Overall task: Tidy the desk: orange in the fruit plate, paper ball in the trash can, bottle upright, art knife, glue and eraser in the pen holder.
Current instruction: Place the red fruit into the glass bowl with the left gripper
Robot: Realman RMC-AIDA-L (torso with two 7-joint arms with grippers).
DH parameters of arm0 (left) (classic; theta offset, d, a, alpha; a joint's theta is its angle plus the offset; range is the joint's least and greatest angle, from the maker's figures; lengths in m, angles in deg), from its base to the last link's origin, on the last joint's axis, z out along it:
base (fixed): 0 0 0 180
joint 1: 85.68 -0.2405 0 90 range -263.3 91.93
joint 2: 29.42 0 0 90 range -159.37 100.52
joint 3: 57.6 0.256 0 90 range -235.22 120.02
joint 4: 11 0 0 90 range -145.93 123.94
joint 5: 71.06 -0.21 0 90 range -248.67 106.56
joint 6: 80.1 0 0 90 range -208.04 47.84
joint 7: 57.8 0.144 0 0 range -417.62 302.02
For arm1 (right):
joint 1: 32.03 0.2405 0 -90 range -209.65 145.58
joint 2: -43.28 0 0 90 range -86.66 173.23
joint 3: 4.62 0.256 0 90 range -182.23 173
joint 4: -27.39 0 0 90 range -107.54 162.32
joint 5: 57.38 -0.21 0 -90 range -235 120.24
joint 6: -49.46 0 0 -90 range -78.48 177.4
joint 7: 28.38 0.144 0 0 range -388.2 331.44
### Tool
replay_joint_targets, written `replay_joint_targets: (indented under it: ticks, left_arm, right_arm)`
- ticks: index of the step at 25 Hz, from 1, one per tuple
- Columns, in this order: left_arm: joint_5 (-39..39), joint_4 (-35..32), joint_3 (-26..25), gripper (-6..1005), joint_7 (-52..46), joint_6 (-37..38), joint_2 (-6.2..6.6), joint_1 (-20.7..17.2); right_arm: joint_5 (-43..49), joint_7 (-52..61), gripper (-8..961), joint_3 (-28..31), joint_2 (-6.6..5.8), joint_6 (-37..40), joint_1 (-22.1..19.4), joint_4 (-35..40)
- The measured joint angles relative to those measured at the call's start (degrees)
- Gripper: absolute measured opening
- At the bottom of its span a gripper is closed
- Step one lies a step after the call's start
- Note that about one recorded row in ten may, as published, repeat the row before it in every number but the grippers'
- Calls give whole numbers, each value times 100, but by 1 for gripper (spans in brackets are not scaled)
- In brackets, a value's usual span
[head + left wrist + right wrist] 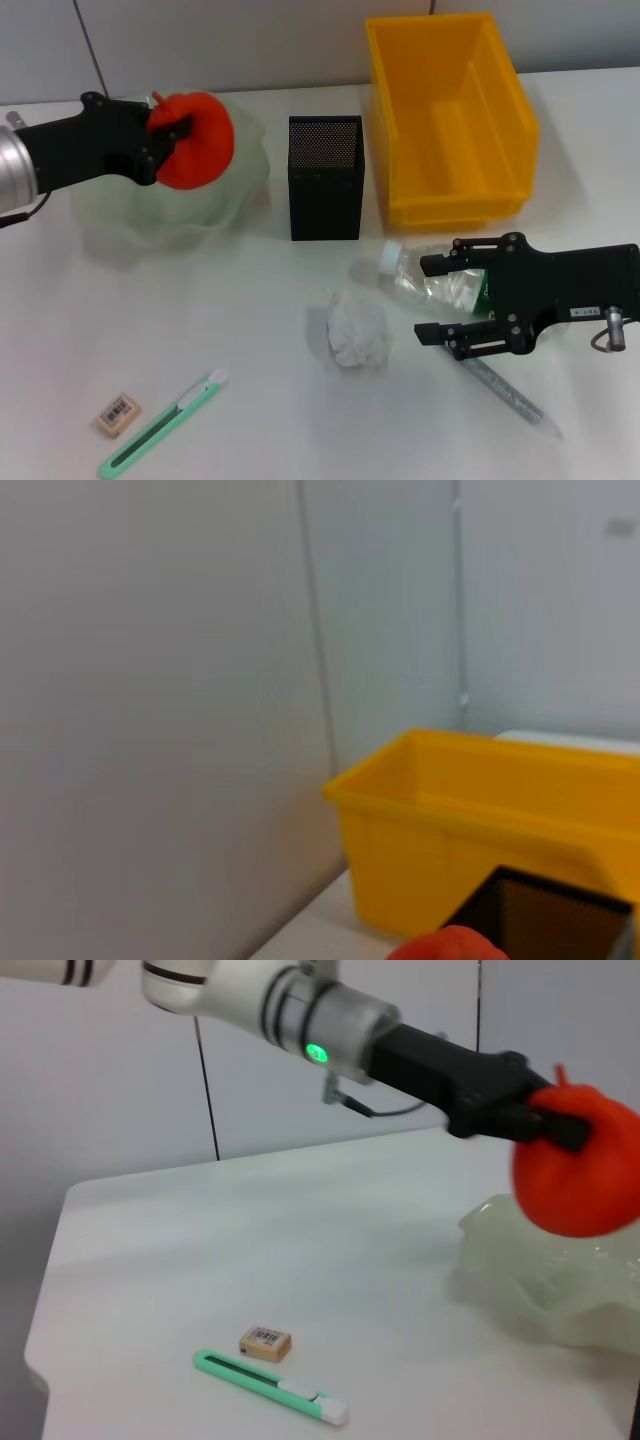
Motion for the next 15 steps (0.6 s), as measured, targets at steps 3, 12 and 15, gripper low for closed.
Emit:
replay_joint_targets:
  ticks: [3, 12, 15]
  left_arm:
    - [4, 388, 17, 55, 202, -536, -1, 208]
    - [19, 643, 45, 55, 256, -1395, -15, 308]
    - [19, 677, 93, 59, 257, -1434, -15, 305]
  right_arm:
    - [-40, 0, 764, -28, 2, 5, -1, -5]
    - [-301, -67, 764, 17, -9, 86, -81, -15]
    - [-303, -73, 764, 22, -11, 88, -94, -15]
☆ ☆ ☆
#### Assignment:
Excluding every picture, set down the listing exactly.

#### Final answer:
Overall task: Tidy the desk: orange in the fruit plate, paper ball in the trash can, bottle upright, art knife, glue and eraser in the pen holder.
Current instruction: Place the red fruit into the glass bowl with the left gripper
Robot: Realman RMC-AIDA-L (torso with two 7-joint arms with grippers).
DH parameters of arm0 (left) (classic; theta offset, d, a, alpha; a joint's theta is its angle plus the offset; range is the joint's least and greatest angle, from the maker's figures; lengths in m, angles in deg), from its base to the last link's origin, on the last joint's axis, z out along it:
base (fixed): 0 0 0 180
joint 1: 85.68 -0.2405 0 90 range -263.3 91.93
joint 2: 29.42 0 0 90 range -159.37 100.52
joint 3: 57.6 0.256 0 90 range -235.22 120.02
joint 4: 11 0 0 90 range -145.93 123.94
joint 5: 71.06 -0.21 0 90 range -248.67 106.56
joint 6: 80.1 0 0 90 range -208.04 47.84
joint 7: 57.8 0.144 0 0 range -417.62 302.02
For arm1 (right):
joint 1: 32.03 0.2405 0 -90 range -209.65 145.58
joint 2: -43.28 0 0 90 range -86.66 173.23
joint 3: 4.62 0.256 0 90 range -182.23 173
joint 4: -27.39 0 0 90 range -107.54 162.32
joint 5: 57.38 -0.21 0 -90 range -235 120.24
joint 6: -49.46 0 0 -90 range -78.48 177.4
joint 7: 28.38 0.144 0 0 range -388.2 331.44
### Tool
replay_joint_targets, written `replay_joint_targets: (indented under it: ticks, left_arm, right_arm)`
- ticks: index of the step at 25 Hz, from 1, one per tuple
- Columns, in this order: left_arm: joint_5 (-39..39), joint_4 (-35..32), joint_3 (-26..25), gripper (-6..1005), joint_7 (-52..46), joint_6 (-37..38), joint_2 (-6.2..6.6), joint_1 (-20.7..17.2); right_arm: joint_5 (-43..49), joint_7 (-52..61), gripper (-8..961), joint_3 (-28..31), joint_2 (-6.6..5.8), joint_6 (-37..40), joint_1 (-22.1..19.4), joint_4 (-35..40)
- The measured joint angles relative to those measured at the call's start (degrees)
- Gripper: absolute measured opening
- At the bottom of its span a gripper is closed
- Step one lies a step after the call's start
- Note that about one recorded row in ten may, as published, repeat the row before it in every number but the grippers'
- Calls give whole numbers, each value times 100, but by 1 for gripper (spans in brackets are not scaled)
- In brackets, a value's usual span
[head + left wrist + right wrist] 
Motion for the next 15 steps (0.6 s), as measured, targets at steps 3, 12 and 15, gripper low for closed.
Emit:
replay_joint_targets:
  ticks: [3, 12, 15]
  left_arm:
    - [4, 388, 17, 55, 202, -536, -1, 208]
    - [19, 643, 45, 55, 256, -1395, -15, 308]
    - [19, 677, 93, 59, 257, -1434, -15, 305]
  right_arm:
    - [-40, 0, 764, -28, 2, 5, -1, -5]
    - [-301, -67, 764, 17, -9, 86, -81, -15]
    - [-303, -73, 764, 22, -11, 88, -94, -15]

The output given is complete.